Brands Shifting Strategy: Investing in Creator‐Produced Series Instead of Ads
A new report, the 2025 Creator Economy Report by Billion Dollar Boy, highlights a significant shift in the creator economy, as brands move away from one-off sponsored content and towards fully-fledged entertainment properties[1]. This transformation fundamentally alters brand marketing strategies, moving from one-off campaigns to sustained, episodic storytelling where brands act as executive producers building slates of content rather than isolated ads.
Adopting Producer Mindsets
This shift necessitates brands to engage with creators as co-producers. Brands must manage seasons, intellectual property (IP) ownership, editorial guidelines, and fast approval processes to enable ongoing serialized content rather than single-spot campaigns[1]. The report emphasizes the need for an operating system for creator shows, including story world documentation, IP clarity, approval flows, and multi-cut planning.
Balancing Entertainment with Brand Discipline
Marketers need clarity on what branding elements are non-negotiable to avoid over-branding that alienates audiences or brand invisibility that reduces impact. The report encourages brands to choose creators for their ability to carry a narrative, not just their follower count[1]. Entertainment thrives on a creator's persona and unpredictable banter, while brands need consistency, compliance, and clear linkage to positioning.
Measurement Shifts
Success is gauged by habit formation and brand lift, not just raw views or plays, emphasizing long-term audience engagement and preference building rather than immediate reach[1]. Completion rates, return viewers, subscriber growth, and "echo" (earned press, meme spins, fan edits) are important metrics to measure the success of episodic IP.

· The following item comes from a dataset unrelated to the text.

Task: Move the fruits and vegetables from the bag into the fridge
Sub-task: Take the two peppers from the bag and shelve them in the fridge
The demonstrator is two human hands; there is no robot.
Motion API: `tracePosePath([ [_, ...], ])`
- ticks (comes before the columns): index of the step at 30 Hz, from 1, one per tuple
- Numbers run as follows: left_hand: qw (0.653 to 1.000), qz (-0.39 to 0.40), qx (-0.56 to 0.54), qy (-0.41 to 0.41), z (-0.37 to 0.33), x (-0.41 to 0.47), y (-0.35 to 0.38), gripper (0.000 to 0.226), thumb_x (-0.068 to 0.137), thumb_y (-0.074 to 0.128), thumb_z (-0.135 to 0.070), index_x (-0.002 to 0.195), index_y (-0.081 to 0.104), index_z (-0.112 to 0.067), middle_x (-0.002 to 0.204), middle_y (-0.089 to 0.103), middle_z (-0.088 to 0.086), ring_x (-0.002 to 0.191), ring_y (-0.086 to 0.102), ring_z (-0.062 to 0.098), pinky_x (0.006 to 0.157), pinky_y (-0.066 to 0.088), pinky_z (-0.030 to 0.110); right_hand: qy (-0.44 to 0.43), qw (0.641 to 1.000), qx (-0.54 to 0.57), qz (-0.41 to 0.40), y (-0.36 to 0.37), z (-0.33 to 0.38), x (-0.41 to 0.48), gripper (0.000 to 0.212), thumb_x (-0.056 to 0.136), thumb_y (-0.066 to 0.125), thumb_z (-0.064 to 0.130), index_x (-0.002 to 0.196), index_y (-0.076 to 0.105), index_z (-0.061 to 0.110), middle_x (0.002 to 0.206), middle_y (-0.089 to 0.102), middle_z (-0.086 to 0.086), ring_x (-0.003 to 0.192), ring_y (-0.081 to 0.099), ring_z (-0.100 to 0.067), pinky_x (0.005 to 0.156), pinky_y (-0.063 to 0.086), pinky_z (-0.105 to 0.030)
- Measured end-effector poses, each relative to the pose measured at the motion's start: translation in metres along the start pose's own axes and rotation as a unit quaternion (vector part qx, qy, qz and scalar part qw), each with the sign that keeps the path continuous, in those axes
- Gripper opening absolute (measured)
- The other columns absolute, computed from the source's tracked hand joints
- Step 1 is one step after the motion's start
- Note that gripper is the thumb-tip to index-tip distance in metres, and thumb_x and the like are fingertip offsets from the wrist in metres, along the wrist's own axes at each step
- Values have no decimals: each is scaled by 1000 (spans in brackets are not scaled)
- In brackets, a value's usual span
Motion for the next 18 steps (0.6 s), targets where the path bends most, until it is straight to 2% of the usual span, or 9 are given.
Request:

Social-First Format Evolution
Serialized creator content now rivals traditional TV, requiring brands to shift briefs, funding, and measurement towards entertainment metrics rather than standard campaign KPIs[1]. TikTok and YouTube are not just distribution pipes; they're development studios with built-in focus groups.
Brand as Executive Producer
Brands now participate deeply in the creation, financing, and safeguarding of entertainment IP, effectively becoming co-creators of digital franchises that live natively on platforms like TikTok, YouTube, and connected TV[1][3]. This shift allows brands to extend their presence into creator-owned IP, merchandising, and licensing opportunities, supporting recurring revenue streams and legacy building rather than fleeting sponsorships[3].
Strengthening Brand Authenticity and Storytelling
Brand marketing increasingly relies on authentic storytelling that resonates with audiences in these serialized formats, with public relations evolving into a strategic lever to maintain credibility and connection amid fragmented attention spans[2].
Long-term Brand Value through IP Ownership
The report also discusses the importance of looking past surface engagement to signals that indicate durable brand impact, rather than just focusing on impressions[1]. New funding and audience engagement models, such as CineBlock's fan-financed IP and tokenization, allow brands and creators to engage fans as investors, creating new monetization and marketing channels that amplify relationship-building and sustained interest in serialized content[5].
In essence, brand marketing strategies shift from transactional sponsorship to strategic partnerships with creators that focus on producing serialized entertainment IP, balancing creative freedom and brand control, fostering habitual audience engagement, and leveraging new monetization models to build enduring brand ecosystems within the creator economy[1][3][5].
The report asserts that 2025 is the "Creator Era" because creators own more IP, audiences, and formats, and brands should stop renting relevance one clip at a time and start co-producing stories that live inside the format's DNA[4]. Creator content can deliver three to five times better performance than traditional branded assets when ported into other channels[4]. The living room is now open territory for social-born shows, with brand dollars following fast.
- Brands, in the transformation of the creator economy, are differently positioning themselves, not just as advertisers but as executive producers, financing, safeguarding, and co-creating digital franchises on platforms like TikTok, YouTube, and connected TV.
- Effective brand marketing now requires a balance between entertainment and brand discipline, ensuring consistency, compliance, and clear linkage to positioning while still appreciating the value of a creator's persona and unpredictable banter.
- The success of episodic creator content is increasingly gauged by habit formation and brand lift, with key metrics like completion rates, return viewers, subscriber growth, and "echo" (earned press, meme spins, fan edits) indicating long-term audience engagement and preference building.